According to a research paper compiled by Harvard University researchers, the median real wealth for families with a white head of the household at or over the age of 50 fell from $260,000 in 2000 to approximately $172,000 in 2019.
On the other hand, the median real wealth for families with a Black head of household dropped from roughly $72,000 to $24,000 during the same period.
“To explain this shift, [research authors Karen] Dynan and [Doug] Elmendorf point to sharp declines in the shares of families with defined benefit (DB) pensions, which traditionally have provided considerable income in retirement,” the article states. “Defined benefit plans are funded by employers, and have increasingly been replaced by defined contribution or DC plans, where employees make contributions for retirement, often with employer matches.”
The loss of defined benefit pensions has had a larger impact on these households, Harvard researchers said.
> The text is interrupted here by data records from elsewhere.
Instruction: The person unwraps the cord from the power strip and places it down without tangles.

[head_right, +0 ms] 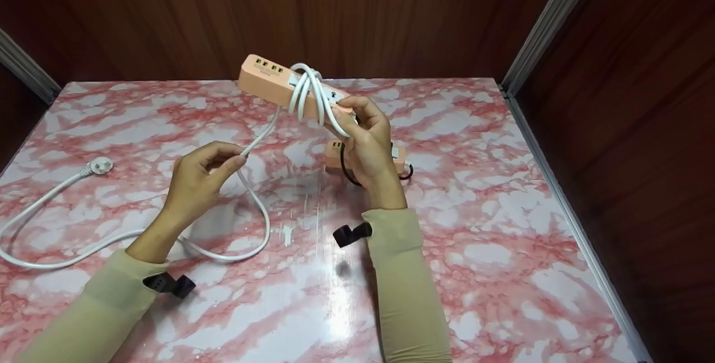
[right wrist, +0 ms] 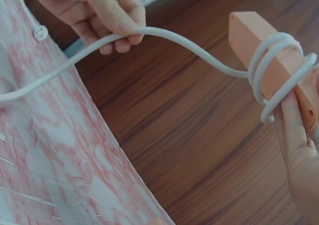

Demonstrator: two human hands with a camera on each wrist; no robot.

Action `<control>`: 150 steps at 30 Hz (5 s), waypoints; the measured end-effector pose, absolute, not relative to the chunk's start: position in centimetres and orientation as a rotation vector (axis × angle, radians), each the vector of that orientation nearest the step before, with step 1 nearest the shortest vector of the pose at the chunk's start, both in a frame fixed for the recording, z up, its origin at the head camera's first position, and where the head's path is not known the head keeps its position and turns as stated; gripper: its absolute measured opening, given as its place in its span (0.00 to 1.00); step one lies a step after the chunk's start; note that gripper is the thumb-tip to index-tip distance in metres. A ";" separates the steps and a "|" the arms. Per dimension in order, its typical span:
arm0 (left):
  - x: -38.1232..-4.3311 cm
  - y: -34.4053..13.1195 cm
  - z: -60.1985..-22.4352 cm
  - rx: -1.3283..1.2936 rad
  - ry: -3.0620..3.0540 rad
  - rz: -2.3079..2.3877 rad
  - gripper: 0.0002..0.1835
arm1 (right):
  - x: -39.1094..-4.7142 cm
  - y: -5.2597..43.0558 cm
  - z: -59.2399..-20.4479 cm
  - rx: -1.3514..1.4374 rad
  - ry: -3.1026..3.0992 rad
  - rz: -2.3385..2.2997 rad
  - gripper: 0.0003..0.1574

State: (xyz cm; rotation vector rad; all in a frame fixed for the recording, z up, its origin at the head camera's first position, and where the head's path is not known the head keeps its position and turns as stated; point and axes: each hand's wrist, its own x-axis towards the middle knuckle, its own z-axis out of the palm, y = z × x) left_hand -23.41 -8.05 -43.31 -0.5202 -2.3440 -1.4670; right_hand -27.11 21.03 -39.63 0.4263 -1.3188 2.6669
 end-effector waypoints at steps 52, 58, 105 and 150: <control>-25.6 -11.4 -34.2 -0.585 -2.123 -1.118 0.13 | -26.7 21.3 -39.7 0.552 -1.842 2.436 0.15; -24.9 -11.8 -33.5 -0.654 -2.093 -1.099 0.11 | -26.8 21.2 -39.6 0.463 -1.744 2.476 0.15; -22.3 -22.4 -43.1 -0.975 -2.745 -0.653 0.08 | -26.9 21.7 -39.4 0.533 -1.498 2.580 0.11; -21.2 -19.0 -42.4 -0.843 -2.738 -0.748 0.31 | -26.9 21.2 -39.7 0.642 -1.371 2.759 0.09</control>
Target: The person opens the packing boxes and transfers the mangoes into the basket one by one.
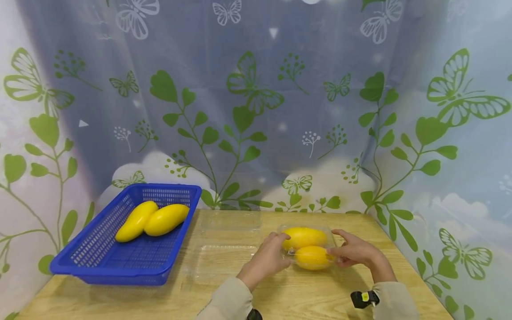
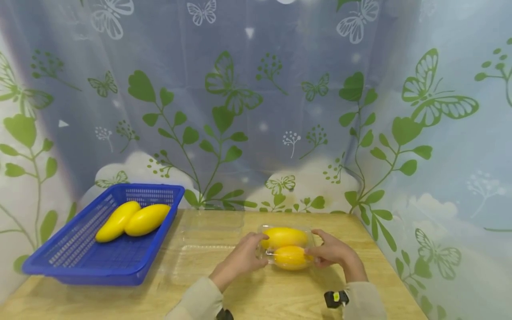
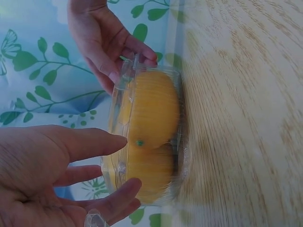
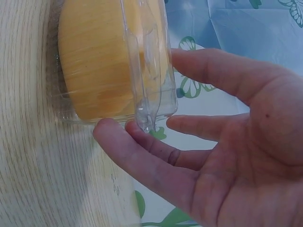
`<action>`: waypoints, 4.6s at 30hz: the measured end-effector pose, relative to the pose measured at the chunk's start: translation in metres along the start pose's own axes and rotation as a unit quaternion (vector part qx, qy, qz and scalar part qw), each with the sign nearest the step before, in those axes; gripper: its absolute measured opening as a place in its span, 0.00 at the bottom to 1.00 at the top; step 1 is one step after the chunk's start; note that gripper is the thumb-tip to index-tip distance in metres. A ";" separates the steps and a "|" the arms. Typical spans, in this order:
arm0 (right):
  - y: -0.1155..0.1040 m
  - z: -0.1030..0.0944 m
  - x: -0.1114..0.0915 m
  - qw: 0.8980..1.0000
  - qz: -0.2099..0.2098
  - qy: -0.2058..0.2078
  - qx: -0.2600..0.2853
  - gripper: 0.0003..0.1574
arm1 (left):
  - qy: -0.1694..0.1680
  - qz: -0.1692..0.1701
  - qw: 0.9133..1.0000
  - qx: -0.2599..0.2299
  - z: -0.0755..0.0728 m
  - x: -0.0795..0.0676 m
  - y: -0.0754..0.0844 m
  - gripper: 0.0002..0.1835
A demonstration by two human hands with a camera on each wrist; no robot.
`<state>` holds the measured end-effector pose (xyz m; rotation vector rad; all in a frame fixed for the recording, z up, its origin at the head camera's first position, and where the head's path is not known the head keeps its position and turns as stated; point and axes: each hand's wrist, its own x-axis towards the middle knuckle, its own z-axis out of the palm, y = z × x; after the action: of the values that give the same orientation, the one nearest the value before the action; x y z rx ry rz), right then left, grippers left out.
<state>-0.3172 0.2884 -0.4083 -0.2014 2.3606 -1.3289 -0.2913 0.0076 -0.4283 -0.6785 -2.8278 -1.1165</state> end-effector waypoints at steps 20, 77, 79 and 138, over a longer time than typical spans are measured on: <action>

“One might hope that families without DB pensions would save more themselves, but that is not the case,” researchers said. “The challenge of receiving adequate income in retirement is especially acute for many families with Black heads, as Black-headed families … are notably less likely to have defined benefit pensions.”
Housing wealth makes up approximately two-fifths of Americans’ net wealth on average at retirement age, according to Amir Kermani, professor of finance and real estate at the University of California, Berkeley, and Francis Wong, economics professor at the Ludwig-Maximilian University of Munich.
Closing the housing return gap would likely reduce the Black-white gap in primary housing wealth at retirement to half of its current levels, the professors said in a recent presentation.
“About half of the Black-white gap can be explained by higher rates of distressed sales among Black homeowners,” they said.
The disproportionate financial services impact on Black Americans and people of color is not absent from the reverse mortgage industry.
Issues stemming from servicing and a lack of loss mitigation options have prevented the reverse mortgage product from fulfilling its potential — and have led to reverse mortgages ending in foreclosure more often than they should, according to a report published by the National Consumer Law Center (NCLC) earlier this year.